Exercise directions
The answer is all of the data repeated exactly, with each picture omitted.

Provided data

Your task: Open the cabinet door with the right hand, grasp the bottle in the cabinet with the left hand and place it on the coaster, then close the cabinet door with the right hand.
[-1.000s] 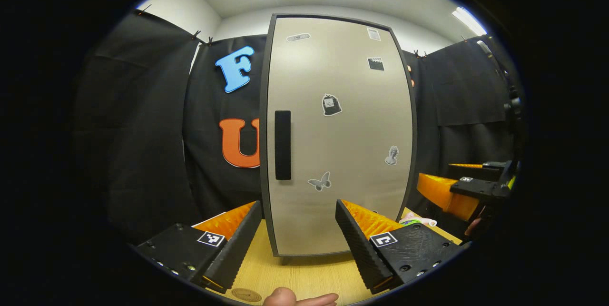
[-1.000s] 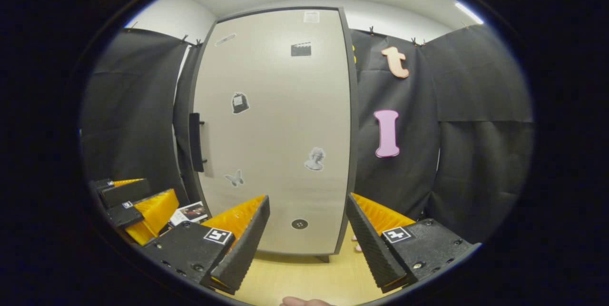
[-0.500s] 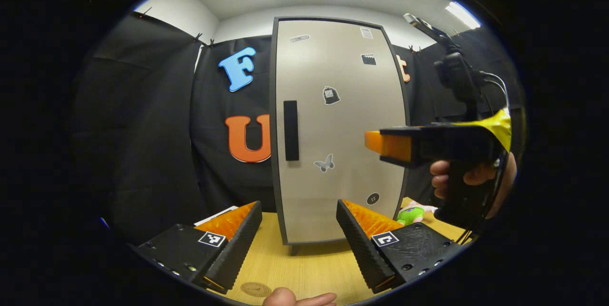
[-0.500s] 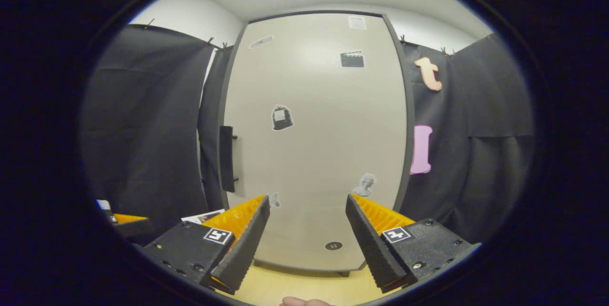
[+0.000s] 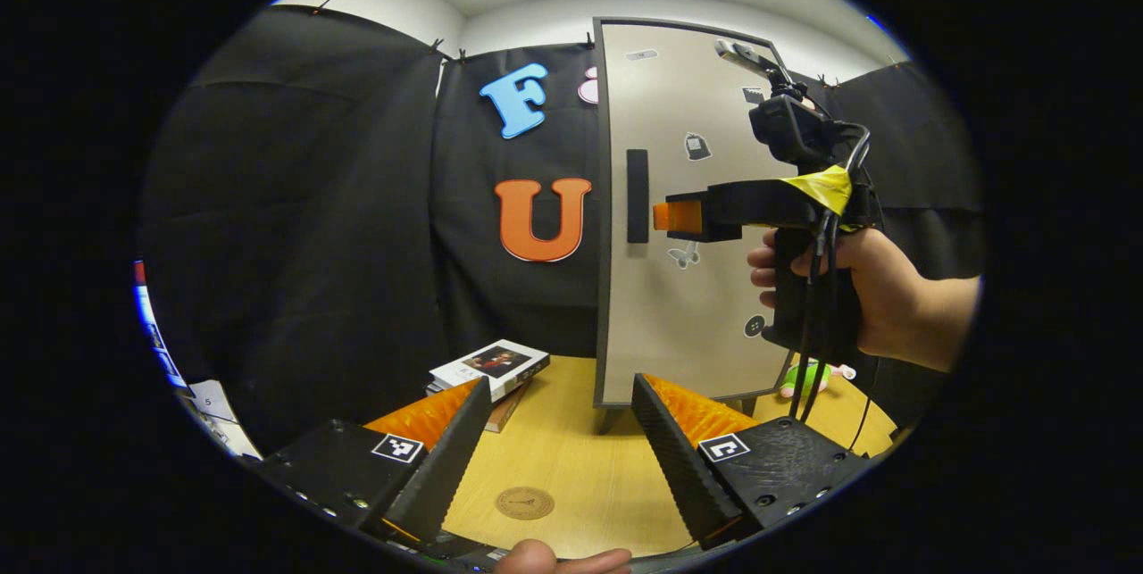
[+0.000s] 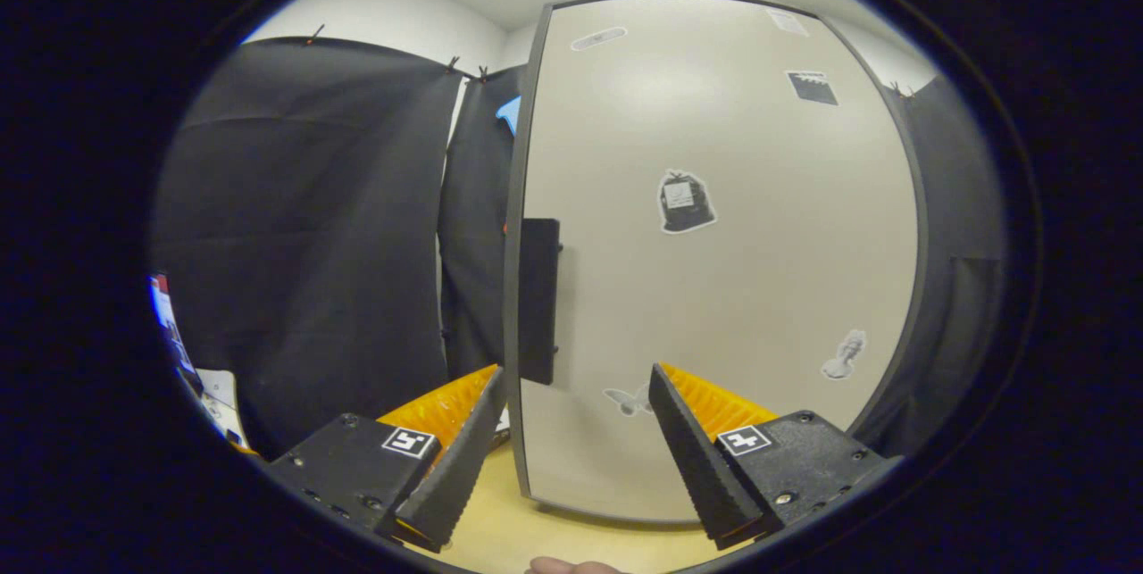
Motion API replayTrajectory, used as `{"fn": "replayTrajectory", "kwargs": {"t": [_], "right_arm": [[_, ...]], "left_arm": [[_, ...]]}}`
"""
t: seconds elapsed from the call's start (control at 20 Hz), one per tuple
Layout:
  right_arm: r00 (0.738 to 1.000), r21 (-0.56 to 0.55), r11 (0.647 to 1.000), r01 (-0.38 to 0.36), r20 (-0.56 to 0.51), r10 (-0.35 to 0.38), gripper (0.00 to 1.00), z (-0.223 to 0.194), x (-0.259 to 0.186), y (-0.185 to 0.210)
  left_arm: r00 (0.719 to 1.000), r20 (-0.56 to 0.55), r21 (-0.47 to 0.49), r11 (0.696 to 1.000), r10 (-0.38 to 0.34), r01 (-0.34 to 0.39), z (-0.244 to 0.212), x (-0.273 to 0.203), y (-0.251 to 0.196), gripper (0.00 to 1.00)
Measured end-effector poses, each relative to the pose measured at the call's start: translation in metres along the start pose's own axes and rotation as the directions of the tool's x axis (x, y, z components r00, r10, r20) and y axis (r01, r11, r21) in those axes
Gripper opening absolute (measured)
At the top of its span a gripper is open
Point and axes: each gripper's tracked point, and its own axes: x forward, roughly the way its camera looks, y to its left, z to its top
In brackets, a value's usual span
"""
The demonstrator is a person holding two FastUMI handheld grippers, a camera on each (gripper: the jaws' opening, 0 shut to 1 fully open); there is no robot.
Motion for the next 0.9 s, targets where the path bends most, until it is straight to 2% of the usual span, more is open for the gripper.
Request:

Output for this task
Your task: Open the cabinet door with the right hand, grasp the bottle in the cabinet with the left hand and place it on the coaster, then close the cabinet door with the right hand.
[-1.000s] 
[-1.000s] 
[-0.500s] 
[-0.500s] 
[+0.000s] 
[+0.000s] 
Motion API replayTrajectory, used as `{"fn": "replayTrajectory", "kwargs": {"t": [_], "right_arm": [[_, ...]], "left_arm": [[_, ...]]}}`
"""
t: seconds elapsed from the call's start (control at 20 Hz), one per tuple
Layout:
  right_arm: r00 (0.738 to 1.000), r21 (-0.56 to 0.55), r11 (0.647 to 1.000), r01 (-0.38 to 0.36), r20 (-0.56 to 0.51), r10 (-0.35 to 0.38), gripper (0.00 to 1.00), z (-0.223 to 0.194), x (-0.259 to 0.186), y (-0.185 to 0.210)
  left_arm: r00 (0.719 to 1.000), r20 (-0.56 to 0.55), r21 (-0.47 to 0.49), r11 (0.696 to 1.000), r10 (-0.38 to 0.34), r01 (-0.34 to 0.39), z (-0.244 to 0.212), x (-0.273 to 0.203), y (-0.251 to 0.196), gripper (0.00 to 1.00)
Measured end-effector poses, each relative to the pose measured at the call's start: translation in metres along the start pose's own axes and rotation as the directions of the tool's x axis (x, y, z components r00, r10, r20) and y axis (r01, r11, r21) in those axes
Gripper opening absolute (measured)
At the top of its span a gripper is open
Point and axes: each gripper's tracked point, and its own axes: x forward, roughly the way its camera looks, y to its left, z to its top
In brackets, a value's usual span
"""
The demonstrator is a person holding two FastUMI handheld grippers, a camera on each (gripper: the jaws' opening, 0 shut to 1 fully open); there is no robot.
Motion for the next 0.9 s, targets where the path bends most, until it is straight to 2% of the usual span, more is open for the gripper.
Request:

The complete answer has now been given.